OK, so what is the smallest element of $\mathbb R^+$? Well, let's assume we've found it; let's call it $s$ (for “smallest”). But then, what about $s/2$? Clearly, $s/2$ is also positive, so it's also in $\mathbb R^+$. Moreover, as can be easily checked, $s/2<s$. But that means that we have found an element in $\mathbb R^+$ smaller than the smallest element in $\mathbb R^+$. Obviously that cannot exist.

But since this construction works for any element of $\mathbb R^+$, it follows that $\mathbb R^+$ has no smallest element. And thus your supposed choice function doesn't work.

3
On

There are two possible reasons why you're making this mistake:

  1. You are only thinking about finite subsets of the reals. In that case, yes, you can uniformly define a choice function from all non-empty finite subsets of the real numbers. Take the closest to $0$, or the minimum, that works equally well.

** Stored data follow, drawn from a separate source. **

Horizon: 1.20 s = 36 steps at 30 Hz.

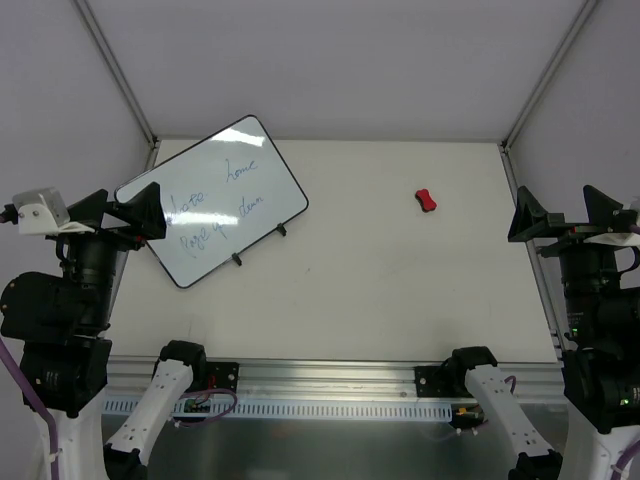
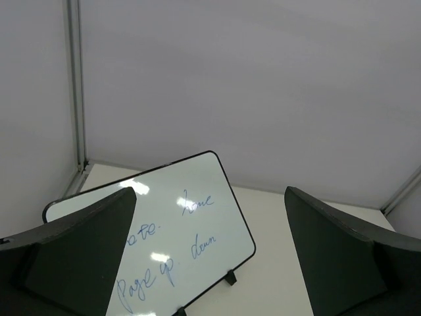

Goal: Erase the whiteboard

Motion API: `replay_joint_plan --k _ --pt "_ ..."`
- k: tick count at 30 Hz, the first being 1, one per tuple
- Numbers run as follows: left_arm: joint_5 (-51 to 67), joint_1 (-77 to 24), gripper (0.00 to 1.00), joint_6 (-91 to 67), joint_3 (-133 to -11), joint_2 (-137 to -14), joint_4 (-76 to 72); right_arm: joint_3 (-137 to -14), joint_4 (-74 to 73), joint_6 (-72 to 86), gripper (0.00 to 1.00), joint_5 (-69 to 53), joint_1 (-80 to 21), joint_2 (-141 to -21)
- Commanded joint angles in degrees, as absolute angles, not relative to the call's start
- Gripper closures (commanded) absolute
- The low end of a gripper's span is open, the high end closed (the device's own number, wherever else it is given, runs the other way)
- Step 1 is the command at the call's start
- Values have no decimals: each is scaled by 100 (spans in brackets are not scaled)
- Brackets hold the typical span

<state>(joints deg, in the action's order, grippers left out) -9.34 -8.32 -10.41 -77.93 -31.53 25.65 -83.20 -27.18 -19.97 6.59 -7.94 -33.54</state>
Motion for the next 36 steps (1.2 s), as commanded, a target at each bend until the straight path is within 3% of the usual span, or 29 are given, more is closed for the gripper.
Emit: replay_joint_plan --k 1,15,21,28,36 --pt "-756 -888 1 -1186 -7813 -3287 2461 -8306 -2382 -1951 1 765 -870 -3410" --pt "-1037 -888 1 -2012 -7498 -4148 2707 -7638 -2188 -1521 1 -219 -914 -3568" --pt "-651 -940 1 -3242 -6558 -4815 2760 -7243 -2215 -1240 1 -492 -914 -3691" --pt "-1915 -2520 1 -4411 -6196 -6465 2777 -6610 -2215 -1055 1 -712 -914 -3718" --pt "-2698 -3084 1 -5264 -6811 -8436 2777 -6135 -2232 -747 1 -1107 -914 -3841"
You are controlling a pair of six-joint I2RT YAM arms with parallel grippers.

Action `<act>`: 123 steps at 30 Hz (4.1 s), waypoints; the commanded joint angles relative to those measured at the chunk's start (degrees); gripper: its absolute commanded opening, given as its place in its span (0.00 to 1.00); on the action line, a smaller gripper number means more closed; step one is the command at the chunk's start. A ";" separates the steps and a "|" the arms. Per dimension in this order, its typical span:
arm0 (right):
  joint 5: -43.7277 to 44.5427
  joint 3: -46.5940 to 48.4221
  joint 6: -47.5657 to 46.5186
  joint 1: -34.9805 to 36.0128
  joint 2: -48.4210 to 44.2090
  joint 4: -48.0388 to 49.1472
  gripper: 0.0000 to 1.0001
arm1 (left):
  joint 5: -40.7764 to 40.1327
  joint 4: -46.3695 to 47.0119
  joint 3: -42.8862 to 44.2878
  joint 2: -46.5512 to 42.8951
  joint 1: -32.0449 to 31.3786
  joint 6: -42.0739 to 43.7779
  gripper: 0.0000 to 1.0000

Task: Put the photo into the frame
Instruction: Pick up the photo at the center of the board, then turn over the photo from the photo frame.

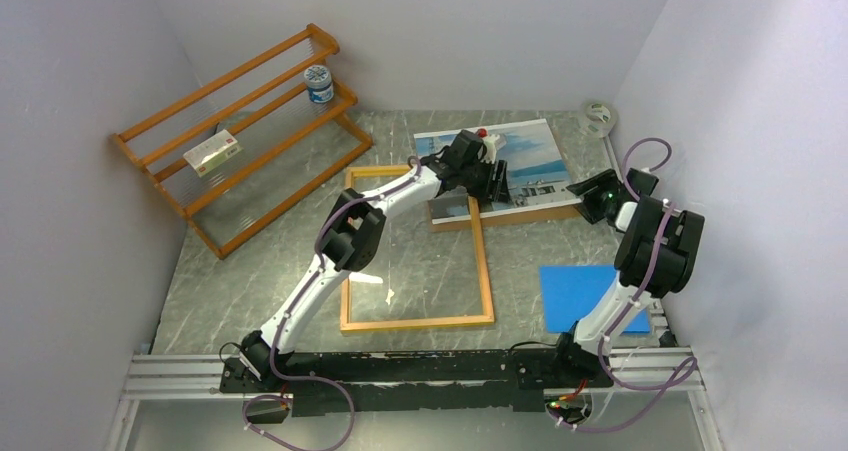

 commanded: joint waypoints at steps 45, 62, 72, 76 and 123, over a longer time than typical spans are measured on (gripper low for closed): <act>-10.87 -0.67 23.24 9.23 16.42 40.71 0.35 | 0.82 -9.24 -5.50 -0.60 1.42 11.01 0.49; 6.37 9.68 -5.70 9.71 -4.29 9.31 0.00 | 3.83 -2.39 -12.03 -24.21 5.81 5.07 0.74; 16.08 20.85 -18.69 15.77 -22.07 -13.08 0.00 | -15.53 -17.36 -22.04 -38.17 9.99 10.15 0.75; 8.36 26.69 -18.99 17.33 -26.22 -21.47 0.00 | -14.29 -20.57 -24.32 -42.08 13.98 8.20 0.76; 38.75 40.24 27.21 53.50 -35.40 -54.98 0.00 | -34.45 -3.02 -37.87 -62.90 -14.05 18.59 0.84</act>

  2. You are really thinking about the integers, rather than the real numbers. Because if I asked you to choose a number, you're probably going to say $1$ or $5$ or $42$ if you're being clever. But you're unlikely to say Chaitin's constant, or $\varphi$. Even if you say something like $\pi,e,\sqrt2$ or $\frac12$, those are only a few specific constants in mind. The rest are integers.

    So you're not thinking about the real numbers as a dense linear order. You're thinking about them as $\Bbb Z$ + a few more useful numbers. And of course that in that case, taking the smallest positive or the largest negative works.

But as pointed by others, this is not going to work in general. In fact, even for $\Bbb Q$ this is not going to work, because there is no smallest positive rational number and there is no largest negative rational numbers. Simply dividing by two will work.

However, unlikely with $\Bbb R$, we can in fact define a choice function on non-empty sets of $\Bbb Q$. Consider each rational numbers as $\frac pq$ where $p\in\Bbb Z$ and $q\in\Bbb N\setminus\{0\}$ and $q$ has the smallest possible value. Then simply choose the one with the smallest $q$ that has $p$ closest to $0$.

But why wouldn't that work for $\Bbb R$? Well, because $\Bbb R$ is much larger than $\Bbb Q$ in terms of cardinality. You cannot represent it as a field of fractions. It is not countable, and you cannot jump through various hoops to give an explicit choice functions.

It's not just that. We know for a fact that there are models of set theory without the axiom of choice where there is no choice function. It's not even about being able to define a choice function or not (because in some universes of set theory, there is in fact a definable choice function), it's purely about existence. So whatever definition you have, it is either not going to provably choose from all sets of reals, or it is not provably a choice function. In the case you suggest here, it is in fact provably not choosing from all sets of reals.